Over the past four years, Pattaya’s city administration and Chulalongkorn University have been working together to develop the project into a workable solution.
Chulalongkorn researcher Thanawat Jarupongsakul said the new landfill in Pattaya would be the first of its kind in Thailand. Should the project prove a success, it would be emulated in Hua Hin and coastal areas in the South, Thanawat said.
The Pattaya landfill, he said, would need over 360,000 cubic metres of sand and would take over eight months to complete. Barriers in the sea would have to be constructed 15 metres high to create a buffer zone and protect the 100-metre stretch of beach, before the sand to enlarge the beachfront could be introduced. The process would have to be repeated again in about 10 to 14 years to ensure the condition of the beach was maintained.
In a similar beachfront landfill in Germany, the landfill lasted 20 years before it had to be replaced, said Thanawat, adding that Thai contractors did not have the know-how to produce the kind of landfill needed, which could affect its longevity.
A simulated study indicated that as much as 10 metres of a beachfront landfill is washed away in the first year. According to Thanawat, the sand lost each year would have to be replaced for three years running, before the sand settled and the width of the beachfront remained naturally stable.

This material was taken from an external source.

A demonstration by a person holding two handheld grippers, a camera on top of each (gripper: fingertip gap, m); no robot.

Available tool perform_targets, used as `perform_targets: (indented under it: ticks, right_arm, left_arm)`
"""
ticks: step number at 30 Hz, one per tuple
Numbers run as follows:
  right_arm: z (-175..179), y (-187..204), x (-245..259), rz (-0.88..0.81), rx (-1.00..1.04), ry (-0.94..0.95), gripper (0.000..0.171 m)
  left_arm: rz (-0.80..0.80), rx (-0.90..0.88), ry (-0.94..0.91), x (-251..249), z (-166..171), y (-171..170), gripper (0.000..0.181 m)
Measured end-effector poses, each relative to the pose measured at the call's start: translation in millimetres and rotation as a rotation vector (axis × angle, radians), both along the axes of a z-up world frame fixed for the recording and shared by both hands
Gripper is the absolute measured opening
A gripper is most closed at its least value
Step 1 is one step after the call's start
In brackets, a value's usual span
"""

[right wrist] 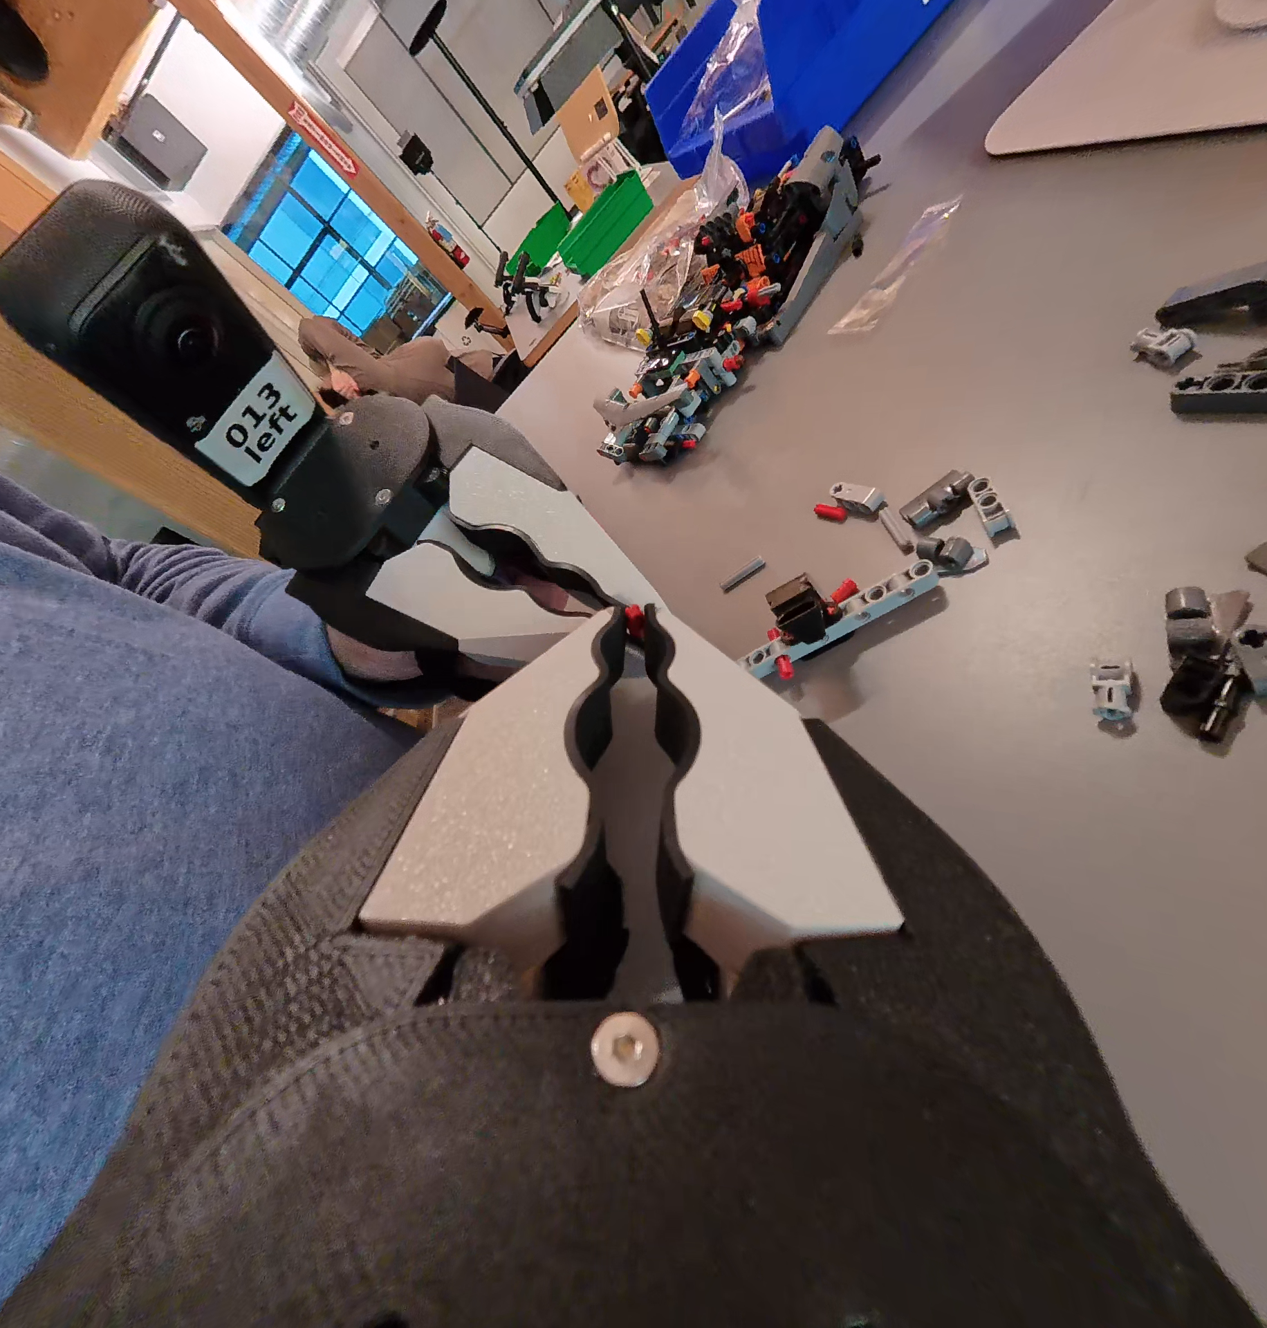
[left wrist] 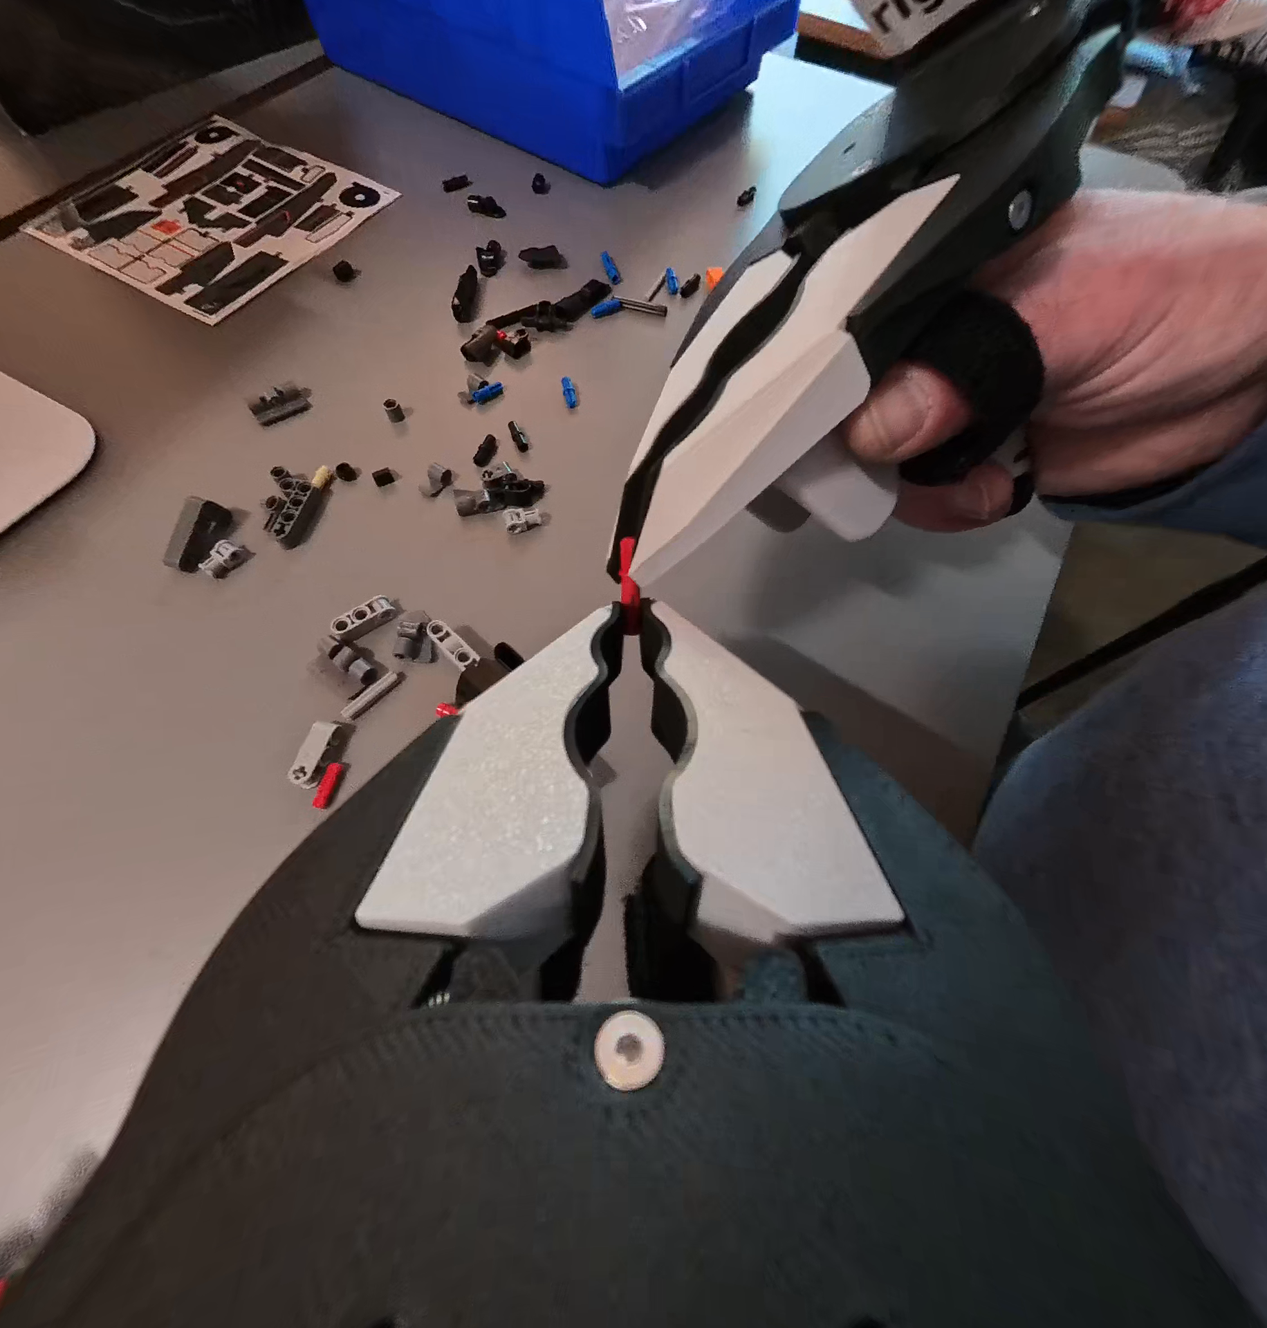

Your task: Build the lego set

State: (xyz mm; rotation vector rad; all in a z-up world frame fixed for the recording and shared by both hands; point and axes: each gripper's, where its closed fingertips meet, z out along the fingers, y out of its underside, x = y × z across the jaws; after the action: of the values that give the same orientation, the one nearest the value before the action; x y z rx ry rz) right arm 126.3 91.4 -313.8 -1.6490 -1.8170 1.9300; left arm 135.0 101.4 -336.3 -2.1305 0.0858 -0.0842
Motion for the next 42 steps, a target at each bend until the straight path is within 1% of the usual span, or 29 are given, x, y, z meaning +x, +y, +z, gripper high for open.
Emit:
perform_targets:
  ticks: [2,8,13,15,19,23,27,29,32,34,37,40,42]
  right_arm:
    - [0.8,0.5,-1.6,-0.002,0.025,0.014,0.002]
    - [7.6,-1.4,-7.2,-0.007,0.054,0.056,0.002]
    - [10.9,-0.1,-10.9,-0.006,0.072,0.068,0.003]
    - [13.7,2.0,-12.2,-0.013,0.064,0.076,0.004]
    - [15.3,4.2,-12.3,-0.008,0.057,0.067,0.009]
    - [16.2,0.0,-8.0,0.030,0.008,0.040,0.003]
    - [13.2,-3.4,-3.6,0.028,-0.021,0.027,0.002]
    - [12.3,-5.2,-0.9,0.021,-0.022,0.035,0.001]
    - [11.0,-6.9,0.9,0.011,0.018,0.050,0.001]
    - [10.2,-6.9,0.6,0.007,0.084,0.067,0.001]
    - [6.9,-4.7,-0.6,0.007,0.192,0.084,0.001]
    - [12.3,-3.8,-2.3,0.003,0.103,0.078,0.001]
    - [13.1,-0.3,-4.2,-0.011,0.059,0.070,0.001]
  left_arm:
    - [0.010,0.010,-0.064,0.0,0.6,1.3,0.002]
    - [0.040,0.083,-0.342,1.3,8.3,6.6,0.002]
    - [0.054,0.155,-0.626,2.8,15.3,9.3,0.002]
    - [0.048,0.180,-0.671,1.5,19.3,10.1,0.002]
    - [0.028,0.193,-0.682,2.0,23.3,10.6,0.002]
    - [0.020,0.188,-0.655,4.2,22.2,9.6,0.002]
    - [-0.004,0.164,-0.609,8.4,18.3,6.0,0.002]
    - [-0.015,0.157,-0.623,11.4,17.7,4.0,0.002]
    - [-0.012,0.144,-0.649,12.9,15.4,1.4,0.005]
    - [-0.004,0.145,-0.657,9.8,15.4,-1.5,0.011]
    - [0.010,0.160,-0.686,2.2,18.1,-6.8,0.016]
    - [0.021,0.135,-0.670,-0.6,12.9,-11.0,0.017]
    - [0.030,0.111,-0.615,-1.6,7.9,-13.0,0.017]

Conservationists have warned that a landfill might not be easy to implement in the face of strong winds, storms and tides.
Na Krua conservationist Ratana Ongsombat opposes the landfill. Before the construction of buildings on Pattaya’s beachfront, the wind and tide had protected the beach from erosion, she said. However, encroachment on the beach had halted this natural process. For example, the construction of the Truth Sanctuary in Pattaya Bay has had an adverse impact on the surrounding environment. Other landfills in southern Thailand and abroad failed to check coastal erosion, Ratana said.
“Beach erosion will not be halted so long as authorities turn a blind eye to beach encroachment,” she said, believing the beachfront landfill would end up causing even worse erosion.
Kasetsart University environmentalist Somnuk Jongmeewasin said the landfill was a stopgap solution for coastal erosion. “The sustainable way to solve erosion is to refrain from encroaching on the sea”, he said. “Manmade diversions of the tide and current are the main causes of this erosion.”